Shmulewitz D, Auerbach S B, Lehner T, Blundell M L, Winick J D, Youngman L D, Skilling V, Heath S C, Ott J, Stoffel M, Breslow J L, Friedman J M
Laboratory of Molecular Genetics, Rockefeller University, New York, NY 10021, USA.
Hum Hered. 2001;51(1-2):8-19. doi: 10.1159/000022953.
Obesity, type II diabetes, hypertension, and dyslipidemia are major causes of morbidity and mortality throughout the world. Though these disorders often cluster in individuals and families and are collectively known as syndrome X, the basis for this aggregation is not well understood. To further understand the pathogenesis of syndrome X, a comprehensive epidemiological study was undertaken on the Pacific Island of Kosrae, Federated States of Micronesia (FSM).
The entire adult (>20 years of age) population of Kosrae underwent a clinical evaluation that included a questionnaire that noted the participants' sex, family data including listing of biological parents, siblings, and children, smoking status, village of residence, age and health status.
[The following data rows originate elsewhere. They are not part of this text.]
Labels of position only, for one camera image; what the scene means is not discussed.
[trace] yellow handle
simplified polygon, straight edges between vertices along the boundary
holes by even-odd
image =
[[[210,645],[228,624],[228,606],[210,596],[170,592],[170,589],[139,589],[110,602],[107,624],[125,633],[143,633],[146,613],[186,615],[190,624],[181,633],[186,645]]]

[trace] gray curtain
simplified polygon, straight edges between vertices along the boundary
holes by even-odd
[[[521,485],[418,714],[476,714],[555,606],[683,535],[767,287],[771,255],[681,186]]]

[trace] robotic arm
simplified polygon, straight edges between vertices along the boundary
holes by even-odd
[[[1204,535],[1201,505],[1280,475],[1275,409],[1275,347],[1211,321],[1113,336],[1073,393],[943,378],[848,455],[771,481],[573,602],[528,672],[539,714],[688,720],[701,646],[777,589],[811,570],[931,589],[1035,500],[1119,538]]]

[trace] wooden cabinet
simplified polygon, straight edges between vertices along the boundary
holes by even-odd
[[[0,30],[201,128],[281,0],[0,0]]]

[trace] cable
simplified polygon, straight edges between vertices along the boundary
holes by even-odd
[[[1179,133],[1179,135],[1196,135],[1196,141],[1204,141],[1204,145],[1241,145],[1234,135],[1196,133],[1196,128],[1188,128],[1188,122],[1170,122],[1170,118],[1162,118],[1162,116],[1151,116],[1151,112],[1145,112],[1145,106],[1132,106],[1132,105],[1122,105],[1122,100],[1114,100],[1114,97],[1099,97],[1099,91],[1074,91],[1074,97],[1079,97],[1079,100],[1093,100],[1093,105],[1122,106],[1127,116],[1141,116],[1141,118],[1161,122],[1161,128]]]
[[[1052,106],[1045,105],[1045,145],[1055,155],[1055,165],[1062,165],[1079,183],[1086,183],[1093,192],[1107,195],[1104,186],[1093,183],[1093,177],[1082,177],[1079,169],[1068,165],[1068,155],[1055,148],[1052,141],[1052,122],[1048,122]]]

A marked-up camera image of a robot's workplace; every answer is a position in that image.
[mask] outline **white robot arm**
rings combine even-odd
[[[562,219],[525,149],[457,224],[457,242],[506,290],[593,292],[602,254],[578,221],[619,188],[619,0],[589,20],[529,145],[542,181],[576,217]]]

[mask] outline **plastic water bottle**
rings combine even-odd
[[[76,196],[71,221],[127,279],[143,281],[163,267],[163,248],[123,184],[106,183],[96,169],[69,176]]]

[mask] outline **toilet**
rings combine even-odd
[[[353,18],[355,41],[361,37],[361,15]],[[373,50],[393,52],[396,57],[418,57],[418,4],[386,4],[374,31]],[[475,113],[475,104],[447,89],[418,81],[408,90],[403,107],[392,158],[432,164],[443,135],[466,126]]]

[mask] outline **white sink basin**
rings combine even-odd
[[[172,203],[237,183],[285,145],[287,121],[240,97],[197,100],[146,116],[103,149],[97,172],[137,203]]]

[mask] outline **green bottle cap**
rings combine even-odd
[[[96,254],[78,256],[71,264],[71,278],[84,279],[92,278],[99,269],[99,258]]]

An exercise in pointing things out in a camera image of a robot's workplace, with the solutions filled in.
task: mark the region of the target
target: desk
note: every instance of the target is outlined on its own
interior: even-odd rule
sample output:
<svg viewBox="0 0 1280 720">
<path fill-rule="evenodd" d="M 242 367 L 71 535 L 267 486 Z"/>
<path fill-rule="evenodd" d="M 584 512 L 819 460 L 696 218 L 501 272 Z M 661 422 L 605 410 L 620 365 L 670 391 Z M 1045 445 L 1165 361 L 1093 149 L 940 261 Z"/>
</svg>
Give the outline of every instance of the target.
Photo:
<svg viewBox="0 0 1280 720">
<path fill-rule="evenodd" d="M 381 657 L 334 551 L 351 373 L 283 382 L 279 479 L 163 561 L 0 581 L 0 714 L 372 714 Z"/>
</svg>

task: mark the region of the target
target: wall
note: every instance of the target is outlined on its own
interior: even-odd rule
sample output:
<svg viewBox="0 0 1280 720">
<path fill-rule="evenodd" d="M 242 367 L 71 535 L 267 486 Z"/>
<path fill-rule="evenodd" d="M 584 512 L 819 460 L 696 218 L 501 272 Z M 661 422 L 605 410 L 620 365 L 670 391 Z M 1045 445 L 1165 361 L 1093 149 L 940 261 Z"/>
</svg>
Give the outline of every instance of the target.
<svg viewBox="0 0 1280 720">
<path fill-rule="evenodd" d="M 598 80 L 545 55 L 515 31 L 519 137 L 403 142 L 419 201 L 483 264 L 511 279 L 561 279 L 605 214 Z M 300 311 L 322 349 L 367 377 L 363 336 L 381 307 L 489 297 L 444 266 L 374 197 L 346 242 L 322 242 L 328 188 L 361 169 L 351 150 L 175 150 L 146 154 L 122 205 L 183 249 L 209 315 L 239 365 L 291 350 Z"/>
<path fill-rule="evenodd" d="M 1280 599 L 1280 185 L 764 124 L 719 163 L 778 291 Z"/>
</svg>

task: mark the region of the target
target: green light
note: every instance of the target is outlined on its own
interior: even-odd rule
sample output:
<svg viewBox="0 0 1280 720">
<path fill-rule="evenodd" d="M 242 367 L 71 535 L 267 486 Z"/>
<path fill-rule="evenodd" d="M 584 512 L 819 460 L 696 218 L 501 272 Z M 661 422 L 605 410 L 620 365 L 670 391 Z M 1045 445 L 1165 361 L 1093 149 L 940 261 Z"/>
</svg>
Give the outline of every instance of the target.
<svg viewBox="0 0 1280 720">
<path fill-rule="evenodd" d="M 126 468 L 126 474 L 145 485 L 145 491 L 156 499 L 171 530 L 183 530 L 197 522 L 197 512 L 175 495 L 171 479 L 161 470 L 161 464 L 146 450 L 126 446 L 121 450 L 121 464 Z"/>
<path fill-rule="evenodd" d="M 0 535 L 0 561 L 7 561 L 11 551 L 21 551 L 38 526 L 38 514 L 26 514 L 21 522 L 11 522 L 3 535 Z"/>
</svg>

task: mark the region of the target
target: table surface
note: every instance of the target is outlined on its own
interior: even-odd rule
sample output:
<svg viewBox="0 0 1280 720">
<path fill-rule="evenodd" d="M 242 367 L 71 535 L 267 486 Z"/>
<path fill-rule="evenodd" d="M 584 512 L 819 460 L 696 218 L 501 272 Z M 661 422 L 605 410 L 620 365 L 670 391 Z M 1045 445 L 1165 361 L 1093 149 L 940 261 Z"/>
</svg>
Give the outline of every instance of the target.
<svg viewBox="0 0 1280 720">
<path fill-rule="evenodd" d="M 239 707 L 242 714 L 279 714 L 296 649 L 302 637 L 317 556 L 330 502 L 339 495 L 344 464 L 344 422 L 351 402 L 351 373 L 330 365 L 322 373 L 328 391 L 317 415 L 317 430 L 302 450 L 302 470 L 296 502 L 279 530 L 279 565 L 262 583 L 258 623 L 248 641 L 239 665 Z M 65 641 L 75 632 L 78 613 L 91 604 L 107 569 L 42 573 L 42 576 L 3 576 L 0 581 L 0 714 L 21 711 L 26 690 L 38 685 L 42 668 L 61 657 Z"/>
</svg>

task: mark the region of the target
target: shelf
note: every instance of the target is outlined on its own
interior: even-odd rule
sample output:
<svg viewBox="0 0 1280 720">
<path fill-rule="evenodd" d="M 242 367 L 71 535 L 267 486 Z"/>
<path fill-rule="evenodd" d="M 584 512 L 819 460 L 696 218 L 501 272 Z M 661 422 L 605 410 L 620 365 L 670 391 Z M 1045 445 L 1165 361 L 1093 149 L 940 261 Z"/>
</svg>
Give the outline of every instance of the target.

The medical evaluation included: anthropometric measures (weight, height, waist, hip), serum chemistries (leptin, fasting blood sugar (FBS), insulin, total cholesterol (TC), triglycerides (TG), and apolipoproteins B and A-I (apo B and apo A-I) and blood pressure (BP) measurements.
Obesity (BMI >/=35) was found in 24%, diabetes (FBS >/=126 or 2-hour oral glucose tolerance test >/=200) in 12%, hypertension (SBP >/=140 or DBP >/=90) in 17%, and dyslipidemia (TC >/=240 or TG >/=200 or apo B >/=120 or apo A-I </=88) in 20% of the population. Significant covariate effects after multivariate analysis were as follows: sex affected the frequency of all four disorders, parity affected the frequency of dyslipidemia, smoking affected the frequency of obesity and diabetes, village of residence affected the frequency of obesity, hypertension, and dyslipidemia, and age affected the frequency of all four disorders. Factor analysis identified four independent factors that explained 73% of the total variance of the entire data set: factor 1 (weight, waist, leptin, insulin, and TG), factor 2 (TC, TG, apo B, apo A-I, and insulin), factor 3 (systolic and diastolic BP, FBS, waist and weight), and factor 4 (apo A-I, TG, leptin, and weight).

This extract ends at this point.